While the 49ers have done some good things on defense under coordinator Robert Saleh, the dearth of interceptions (they don’t have any) and issues rushing the passer without Nick Bosa are serious problems.
A running game, with the 49ers controlling the line of scrimmage and the clock, could help as a band-aid. It would also ease the pressure off quarterback Mac Jones, who will start his third game this season in relief of Brock Purdy.

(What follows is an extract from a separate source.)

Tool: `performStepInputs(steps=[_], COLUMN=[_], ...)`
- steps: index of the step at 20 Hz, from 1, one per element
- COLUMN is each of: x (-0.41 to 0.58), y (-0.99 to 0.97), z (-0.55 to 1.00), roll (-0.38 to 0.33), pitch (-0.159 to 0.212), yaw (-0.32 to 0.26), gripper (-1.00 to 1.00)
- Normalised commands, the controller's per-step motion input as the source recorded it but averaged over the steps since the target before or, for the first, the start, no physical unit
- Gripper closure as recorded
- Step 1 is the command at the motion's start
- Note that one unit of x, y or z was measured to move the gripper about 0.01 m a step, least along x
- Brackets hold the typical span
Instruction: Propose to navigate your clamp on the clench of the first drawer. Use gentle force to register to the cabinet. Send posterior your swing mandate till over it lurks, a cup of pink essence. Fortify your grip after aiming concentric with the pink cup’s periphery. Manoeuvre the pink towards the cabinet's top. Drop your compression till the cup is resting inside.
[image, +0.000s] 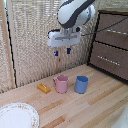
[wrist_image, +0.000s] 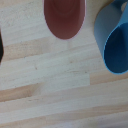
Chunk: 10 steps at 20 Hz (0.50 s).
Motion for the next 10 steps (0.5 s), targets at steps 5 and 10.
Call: performStepInputs(steps=[5,10], x=[-0.021,0.025], y=[-0.24,-0.24], z=[0.83,1.0], roll=[-0.111,-0.038], pitch=[-0.02,-0.004], yaw=[0.033,0.018], gripper=[-1.0,-1.0])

“We’re skilled at running the football,” general manager John Lynch said on KNBR-680. “We coach it well. We typically execute it well. We have one of the best players in football as our No. 1 running back in Christian. There’s some schematic things that are kind of bottling us up. And we have to find a way through that. Too many 2-, 3- and 4-yard gains that used to be 5, 6 and 7.
“It’s too important to our DNA and we’ve got to get better at it.”